António Saraiva assume-se como uma pessoa bairrista, amante de Trancoso e suas gentes.”Há aqui coisas formidáveis. Às vezes a gente é que não olha, não vê o que lá está e há aí cantinhos…!”, refere em tom complacente o hoje proprietário da Loja do Povo, aquele comércio sob as arcadas onde deu os primeiros passos na vida profissional e, afinal, por onde se quedou.
Estilo artístico? António Saraiva não o define em concreto mas confessa ter gostado muito dos trabalhos de Camilo Pissarro, impressionista, que muito o influenciou e lhe serviu de orientação. A especialidade de Pissarro era o guache. Contudo chegou a fazer um curso de pintura por correspondência para adquirir mais e melhores. Outra influência então recebida por do pintor, especialista em guache, José Maria Parramon, que classifica de “formidável”.
Certo porém é que continua sempre a pintar. Mesmo à noite, Aliás, foi por isso que, ao procurar na Casa das Lâmpadas, no Porto, uma que lhe desse no período nocturno a luz natural, foi remetido para a Philips para um tal “senhor Zé” que deveria informar sobre a lâmpada adequada ao pedido e, afinal, veio a encontrar um quase-conterrâneo, formado em engenharia electrotécnica, filho do caseiro da Quinta da Veiga (Longroiva, concelho de Meda), seu cliente de família na Loja do Povo.
Foi-lhe então indicada a lâmpada fluorescente, na côr 94, como sendo a mais correcta e capaz de dar á noite a luz do dia, a tal natural pretendida. E assim, António Saraiva, no calor da noite, colhe inspiração, dá vida aos recantos trancosanos, melhor, reinventa a própria Natureza ou não fosse esta a finalidade da Arte e do artista.
Do lado de dentro do balcão da Loja do Povo, ali mesmo ás Portas d’El Rey, por entre tecidos e modas, conversas e cumprimentos, está um artista que ao longo do percurso da vida muitas ocupações já teve, ligadas à cultura e arte mas também ao lema de servir e ao desporto.
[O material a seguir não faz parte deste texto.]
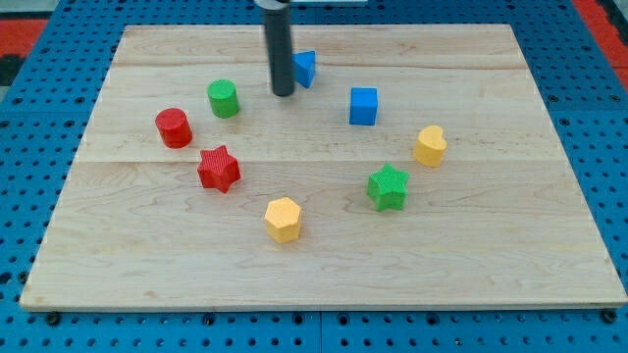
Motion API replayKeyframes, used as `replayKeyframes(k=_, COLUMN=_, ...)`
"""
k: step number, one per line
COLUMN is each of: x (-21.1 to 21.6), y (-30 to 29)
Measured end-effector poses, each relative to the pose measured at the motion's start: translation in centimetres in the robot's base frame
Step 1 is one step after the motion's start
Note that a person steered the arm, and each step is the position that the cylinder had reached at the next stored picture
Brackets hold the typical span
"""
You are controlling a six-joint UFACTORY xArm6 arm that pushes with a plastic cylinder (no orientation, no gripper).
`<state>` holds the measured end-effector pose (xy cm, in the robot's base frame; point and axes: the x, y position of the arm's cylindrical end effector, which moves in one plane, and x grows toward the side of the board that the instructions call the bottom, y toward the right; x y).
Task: Push the blue cube towards the green circle
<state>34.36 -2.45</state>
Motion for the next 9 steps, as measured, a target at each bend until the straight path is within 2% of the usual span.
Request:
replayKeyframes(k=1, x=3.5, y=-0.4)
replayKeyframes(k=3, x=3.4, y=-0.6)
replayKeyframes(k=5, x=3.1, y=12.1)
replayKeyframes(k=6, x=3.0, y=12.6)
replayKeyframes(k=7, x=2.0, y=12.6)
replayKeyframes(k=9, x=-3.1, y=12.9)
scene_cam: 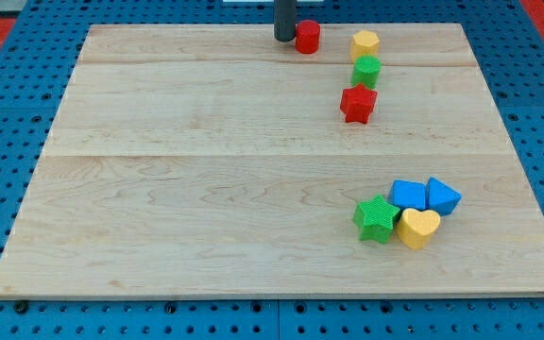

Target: Push the red circle into the hexagon

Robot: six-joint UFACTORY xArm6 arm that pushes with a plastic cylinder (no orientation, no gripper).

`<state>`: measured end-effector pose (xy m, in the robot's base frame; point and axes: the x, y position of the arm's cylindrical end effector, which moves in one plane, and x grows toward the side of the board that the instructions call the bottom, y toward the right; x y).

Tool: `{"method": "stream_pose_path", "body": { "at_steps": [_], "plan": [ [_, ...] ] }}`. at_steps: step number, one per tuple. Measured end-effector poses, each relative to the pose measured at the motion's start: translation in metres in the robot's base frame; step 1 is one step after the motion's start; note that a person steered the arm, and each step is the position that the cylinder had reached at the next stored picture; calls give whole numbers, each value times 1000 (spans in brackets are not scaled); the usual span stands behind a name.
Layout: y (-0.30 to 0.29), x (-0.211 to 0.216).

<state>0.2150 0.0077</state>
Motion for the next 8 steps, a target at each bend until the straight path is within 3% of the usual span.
{"method": "stream_pose_path", "body": {
  "at_steps": [1, 2, 4, 8],
  "plan": [
    [-45, 0],
    [-30, 0],
    [70, 2],
    [90, 14]
  ]
}}
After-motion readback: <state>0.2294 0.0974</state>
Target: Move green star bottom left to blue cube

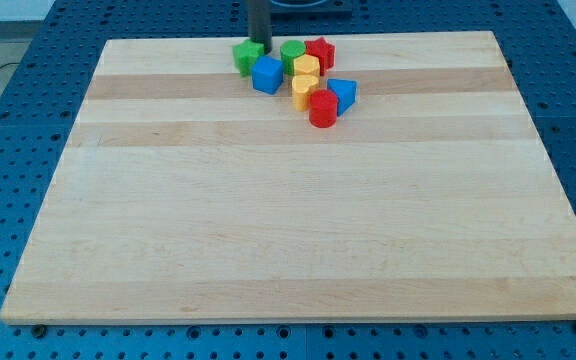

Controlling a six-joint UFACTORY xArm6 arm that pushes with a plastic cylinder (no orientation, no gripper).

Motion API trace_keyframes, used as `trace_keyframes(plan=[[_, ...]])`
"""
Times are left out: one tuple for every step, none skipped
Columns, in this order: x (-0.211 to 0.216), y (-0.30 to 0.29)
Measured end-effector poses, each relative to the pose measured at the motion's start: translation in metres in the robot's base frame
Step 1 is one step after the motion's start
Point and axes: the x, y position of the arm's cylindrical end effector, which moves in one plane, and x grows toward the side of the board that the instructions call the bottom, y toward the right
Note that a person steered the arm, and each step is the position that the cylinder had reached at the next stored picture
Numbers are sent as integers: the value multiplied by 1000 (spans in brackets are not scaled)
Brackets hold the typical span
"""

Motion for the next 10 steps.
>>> trace_keyframes(plan=[[10, -51], [10, -76], [8, -61], [-8, -23], [1, -14], [31, -20], [62, -21], [86, -20], [61, -18], [14, -35]])
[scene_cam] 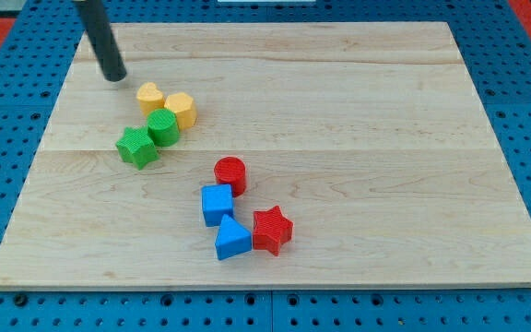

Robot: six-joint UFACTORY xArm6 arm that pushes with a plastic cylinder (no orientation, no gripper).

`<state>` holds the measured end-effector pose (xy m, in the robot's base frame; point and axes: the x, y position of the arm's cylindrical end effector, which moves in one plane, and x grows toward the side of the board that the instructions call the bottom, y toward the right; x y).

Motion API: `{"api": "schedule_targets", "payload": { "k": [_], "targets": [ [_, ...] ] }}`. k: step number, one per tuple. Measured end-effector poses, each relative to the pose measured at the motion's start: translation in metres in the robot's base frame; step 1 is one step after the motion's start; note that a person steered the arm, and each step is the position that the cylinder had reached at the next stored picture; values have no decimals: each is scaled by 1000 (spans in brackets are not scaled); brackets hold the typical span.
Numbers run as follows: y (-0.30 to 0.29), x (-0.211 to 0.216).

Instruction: Push yellow hexagon above green circle

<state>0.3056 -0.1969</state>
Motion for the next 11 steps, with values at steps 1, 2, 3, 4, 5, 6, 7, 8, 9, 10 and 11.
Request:
{"api": "schedule_targets", "payload": {
  "k": [1, 2, 3, 4, 5, 6, 7, 8, 9, 10, 11],
  "targets": [
    [35, 19],
    [37, 57],
    [31, 55],
    [23, 11],
    [58, 10],
    [77, 35],
    [109, 49],
    [116, 58],
    [125, 61],
    [123, 57],
    [102, 44]
  ]
}}
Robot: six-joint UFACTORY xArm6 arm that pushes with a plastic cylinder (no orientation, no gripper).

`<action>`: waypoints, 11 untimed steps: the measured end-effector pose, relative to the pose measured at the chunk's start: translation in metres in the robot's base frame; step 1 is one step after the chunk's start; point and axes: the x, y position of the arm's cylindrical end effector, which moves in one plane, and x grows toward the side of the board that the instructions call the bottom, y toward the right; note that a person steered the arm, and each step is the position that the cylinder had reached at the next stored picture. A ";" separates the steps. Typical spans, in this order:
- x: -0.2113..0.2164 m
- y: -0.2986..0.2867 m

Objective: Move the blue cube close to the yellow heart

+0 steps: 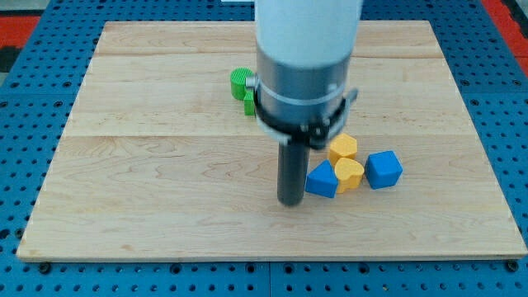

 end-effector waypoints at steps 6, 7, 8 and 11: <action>-0.050 0.143; -0.052 0.163; -0.075 0.146; -0.042 0.162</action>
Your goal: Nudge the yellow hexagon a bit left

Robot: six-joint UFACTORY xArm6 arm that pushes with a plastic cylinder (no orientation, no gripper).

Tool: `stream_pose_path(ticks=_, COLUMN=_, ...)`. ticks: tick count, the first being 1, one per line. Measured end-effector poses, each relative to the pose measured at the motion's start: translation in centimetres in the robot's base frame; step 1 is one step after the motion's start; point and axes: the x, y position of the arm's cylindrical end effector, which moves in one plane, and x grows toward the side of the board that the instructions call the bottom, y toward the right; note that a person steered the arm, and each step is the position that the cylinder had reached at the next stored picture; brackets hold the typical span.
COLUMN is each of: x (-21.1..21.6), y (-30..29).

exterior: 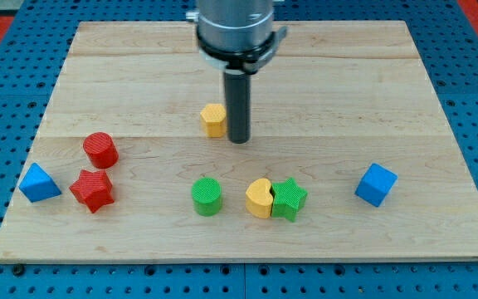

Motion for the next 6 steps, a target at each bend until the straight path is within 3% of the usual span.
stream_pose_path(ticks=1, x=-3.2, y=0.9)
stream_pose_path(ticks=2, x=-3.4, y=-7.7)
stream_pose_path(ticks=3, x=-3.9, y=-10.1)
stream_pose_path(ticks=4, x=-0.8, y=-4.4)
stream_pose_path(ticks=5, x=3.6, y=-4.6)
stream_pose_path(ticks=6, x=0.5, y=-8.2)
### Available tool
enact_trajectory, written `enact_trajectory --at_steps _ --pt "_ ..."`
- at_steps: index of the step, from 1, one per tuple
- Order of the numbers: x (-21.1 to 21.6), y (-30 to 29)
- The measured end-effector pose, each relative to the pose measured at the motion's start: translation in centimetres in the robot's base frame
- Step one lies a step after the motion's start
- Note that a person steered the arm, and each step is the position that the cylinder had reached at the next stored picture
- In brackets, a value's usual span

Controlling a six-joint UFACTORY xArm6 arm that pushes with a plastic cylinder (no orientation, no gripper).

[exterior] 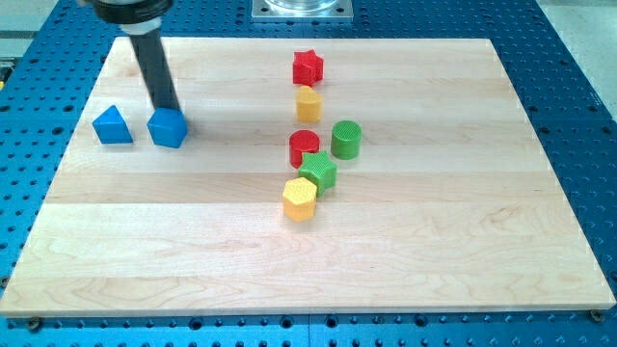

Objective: Push cube into triangle

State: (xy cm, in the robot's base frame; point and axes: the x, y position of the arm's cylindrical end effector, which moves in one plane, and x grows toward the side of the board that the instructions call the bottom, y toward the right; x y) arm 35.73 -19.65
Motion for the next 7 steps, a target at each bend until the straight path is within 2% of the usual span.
enact_trajectory --at_steps 1,3,4,5,7 --pt "0.0 -1.2" --pt "0.4 9.5" --pt "2.4 10.2" --pt "4.8 9.0" --pt "4.8 4.7"
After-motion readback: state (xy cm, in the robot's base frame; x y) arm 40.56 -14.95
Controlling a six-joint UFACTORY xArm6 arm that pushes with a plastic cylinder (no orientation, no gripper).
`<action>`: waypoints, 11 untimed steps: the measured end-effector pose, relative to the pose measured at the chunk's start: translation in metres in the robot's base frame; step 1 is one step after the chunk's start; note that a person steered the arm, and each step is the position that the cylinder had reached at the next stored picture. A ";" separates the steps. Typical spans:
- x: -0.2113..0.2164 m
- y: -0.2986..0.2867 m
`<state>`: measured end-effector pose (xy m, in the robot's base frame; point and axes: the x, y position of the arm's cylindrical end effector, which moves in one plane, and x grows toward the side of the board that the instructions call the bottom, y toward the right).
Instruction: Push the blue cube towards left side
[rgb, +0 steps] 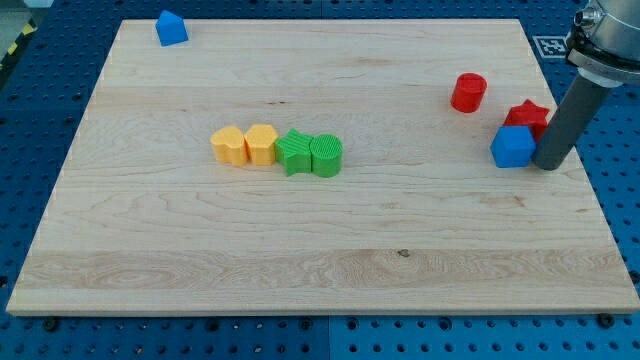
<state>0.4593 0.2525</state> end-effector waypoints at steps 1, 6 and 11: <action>0.000 -0.001; -0.005 -0.027; -0.029 -0.125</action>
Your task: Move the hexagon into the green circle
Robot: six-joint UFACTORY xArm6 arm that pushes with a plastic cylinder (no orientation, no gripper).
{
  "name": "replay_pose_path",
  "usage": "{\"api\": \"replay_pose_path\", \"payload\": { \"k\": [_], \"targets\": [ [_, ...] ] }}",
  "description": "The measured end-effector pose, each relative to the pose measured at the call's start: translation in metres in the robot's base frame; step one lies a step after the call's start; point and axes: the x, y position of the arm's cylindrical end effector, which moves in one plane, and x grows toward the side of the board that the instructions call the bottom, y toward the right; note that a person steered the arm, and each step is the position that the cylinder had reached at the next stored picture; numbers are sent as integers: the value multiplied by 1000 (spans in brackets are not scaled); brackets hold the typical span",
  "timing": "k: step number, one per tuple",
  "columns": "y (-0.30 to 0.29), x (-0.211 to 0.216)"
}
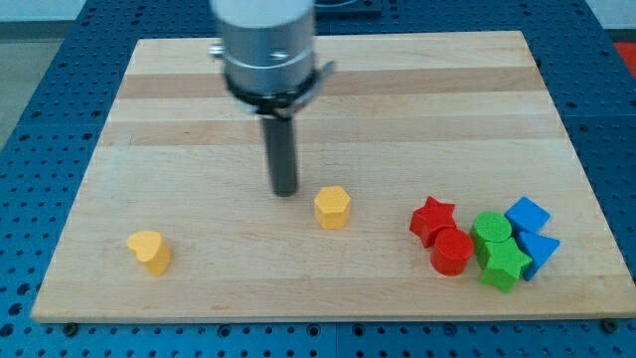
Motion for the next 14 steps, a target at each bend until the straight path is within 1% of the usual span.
{"api": "replay_pose_path", "payload": {
  "k": [1, 2, 3, 4, 5, 6, 7, 8, 9, 10, 11, 12, 13, 14],
  "targets": [
    [-17, 15],
    [13, 43],
    [57, 52],
    [110, 33],
    [145, 10],
    [140, 7],
    [102, 9],
    [83, -14],
    [94, -46],
    [133, -32],
    [170, -3],
    [170, 2],
    [141, -14],
    [141, -45]
  ]
}}
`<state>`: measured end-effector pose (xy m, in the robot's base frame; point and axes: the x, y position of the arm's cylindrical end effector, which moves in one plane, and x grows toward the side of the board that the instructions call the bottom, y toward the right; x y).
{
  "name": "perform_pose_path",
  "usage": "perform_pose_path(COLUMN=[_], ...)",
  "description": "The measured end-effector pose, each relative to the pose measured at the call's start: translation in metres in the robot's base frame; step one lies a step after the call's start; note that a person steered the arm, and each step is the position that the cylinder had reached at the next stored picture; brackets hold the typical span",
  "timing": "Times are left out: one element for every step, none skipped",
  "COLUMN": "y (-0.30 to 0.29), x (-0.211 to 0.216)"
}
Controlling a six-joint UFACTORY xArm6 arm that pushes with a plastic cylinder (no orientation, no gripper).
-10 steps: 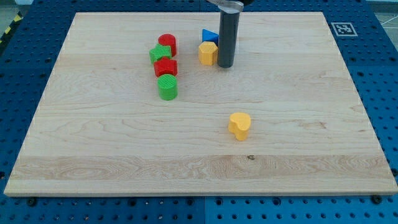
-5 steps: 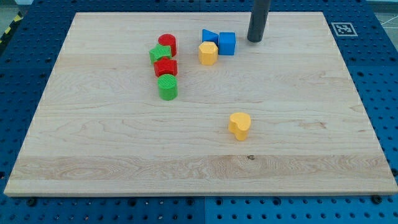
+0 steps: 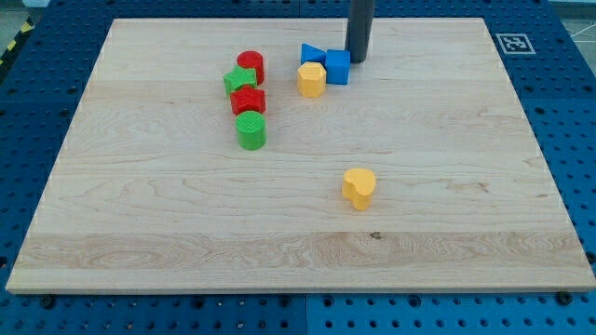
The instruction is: Slide the blue cube down a bit
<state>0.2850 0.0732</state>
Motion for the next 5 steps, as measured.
perform_pose_path(y=[-0.014, -0.02, -0.02, -0.02, -0.02], x=[0.0, 0.005, 0.017, 0.04, 0.062])
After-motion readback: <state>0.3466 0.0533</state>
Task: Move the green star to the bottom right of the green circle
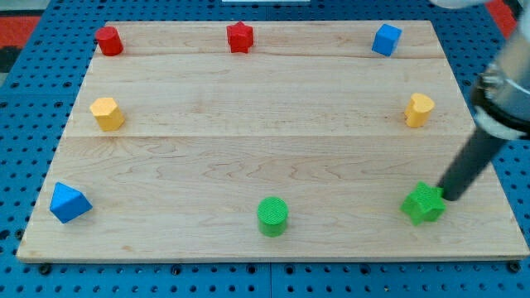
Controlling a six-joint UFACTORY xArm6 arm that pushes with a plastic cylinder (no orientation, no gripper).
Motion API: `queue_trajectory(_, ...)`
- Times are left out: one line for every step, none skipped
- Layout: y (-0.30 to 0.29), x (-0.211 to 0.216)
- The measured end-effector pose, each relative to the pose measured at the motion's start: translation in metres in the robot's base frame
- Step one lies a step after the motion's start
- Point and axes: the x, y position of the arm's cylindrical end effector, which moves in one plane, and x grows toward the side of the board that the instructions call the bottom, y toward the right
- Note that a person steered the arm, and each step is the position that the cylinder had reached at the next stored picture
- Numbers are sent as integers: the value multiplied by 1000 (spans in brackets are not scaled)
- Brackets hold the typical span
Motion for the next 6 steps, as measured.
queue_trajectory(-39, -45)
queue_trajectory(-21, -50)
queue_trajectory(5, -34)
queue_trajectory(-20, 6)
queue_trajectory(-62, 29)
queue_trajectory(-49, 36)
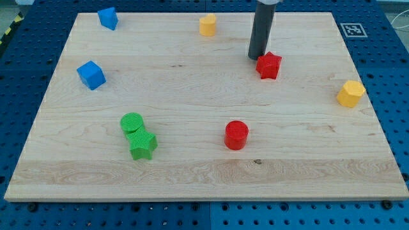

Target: Slide the red star slightly down

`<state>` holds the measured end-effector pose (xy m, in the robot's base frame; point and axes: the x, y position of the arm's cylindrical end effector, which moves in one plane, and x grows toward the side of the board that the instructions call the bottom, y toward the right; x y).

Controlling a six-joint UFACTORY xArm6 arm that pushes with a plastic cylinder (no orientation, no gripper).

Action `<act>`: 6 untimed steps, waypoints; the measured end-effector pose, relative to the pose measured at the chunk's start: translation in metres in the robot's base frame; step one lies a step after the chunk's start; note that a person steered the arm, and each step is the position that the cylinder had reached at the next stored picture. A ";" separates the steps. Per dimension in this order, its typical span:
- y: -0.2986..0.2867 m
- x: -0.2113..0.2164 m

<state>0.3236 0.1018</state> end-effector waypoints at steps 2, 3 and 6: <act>0.023 -0.003; 0.012 0.035; -0.047 0.108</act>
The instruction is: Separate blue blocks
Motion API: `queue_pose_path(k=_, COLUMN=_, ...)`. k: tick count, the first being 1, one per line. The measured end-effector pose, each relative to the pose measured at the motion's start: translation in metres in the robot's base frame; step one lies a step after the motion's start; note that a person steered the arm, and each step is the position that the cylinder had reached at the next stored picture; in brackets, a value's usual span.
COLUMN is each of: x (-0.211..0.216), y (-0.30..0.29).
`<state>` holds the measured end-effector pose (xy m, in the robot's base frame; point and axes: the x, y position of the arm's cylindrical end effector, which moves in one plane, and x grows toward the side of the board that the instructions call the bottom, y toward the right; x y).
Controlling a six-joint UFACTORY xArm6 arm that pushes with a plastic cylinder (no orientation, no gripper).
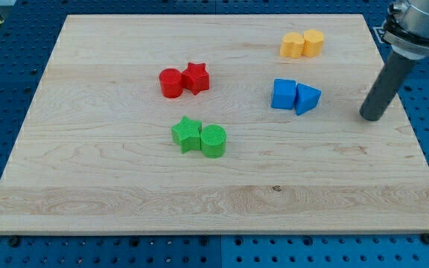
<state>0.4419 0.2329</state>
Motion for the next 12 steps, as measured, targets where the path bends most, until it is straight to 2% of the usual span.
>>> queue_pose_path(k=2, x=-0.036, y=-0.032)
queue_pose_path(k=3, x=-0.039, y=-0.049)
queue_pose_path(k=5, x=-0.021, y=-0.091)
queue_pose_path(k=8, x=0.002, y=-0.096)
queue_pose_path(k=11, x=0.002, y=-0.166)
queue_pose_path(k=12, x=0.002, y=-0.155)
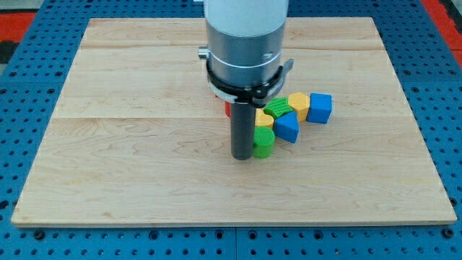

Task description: Push the red circle up and right a bit

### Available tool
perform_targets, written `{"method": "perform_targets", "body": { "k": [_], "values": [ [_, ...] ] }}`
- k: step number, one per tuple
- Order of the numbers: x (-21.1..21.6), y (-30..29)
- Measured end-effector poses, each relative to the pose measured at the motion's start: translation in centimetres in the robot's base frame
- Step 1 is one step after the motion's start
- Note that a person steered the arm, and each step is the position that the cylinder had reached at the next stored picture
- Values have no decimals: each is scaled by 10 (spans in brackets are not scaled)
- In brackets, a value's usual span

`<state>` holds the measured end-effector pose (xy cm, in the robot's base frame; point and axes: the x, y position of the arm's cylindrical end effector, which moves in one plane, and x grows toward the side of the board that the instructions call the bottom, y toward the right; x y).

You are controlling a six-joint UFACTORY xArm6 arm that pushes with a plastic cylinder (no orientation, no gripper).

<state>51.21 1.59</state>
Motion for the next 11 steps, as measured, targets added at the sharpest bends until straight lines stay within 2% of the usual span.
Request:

Durante 18 anos integrou o Rancho Folclórico, fez Teatro, foi bombeiro, jogador e director de Futebol.
António Saraiva é, assim, mais um elemento do vasto e rico património de Trancoso, amante da sua terra que recusa e epíteto de artista-pintor mas que nunca deixará de ser o senhor António da Loja do Povo, amigo, pintor e artista.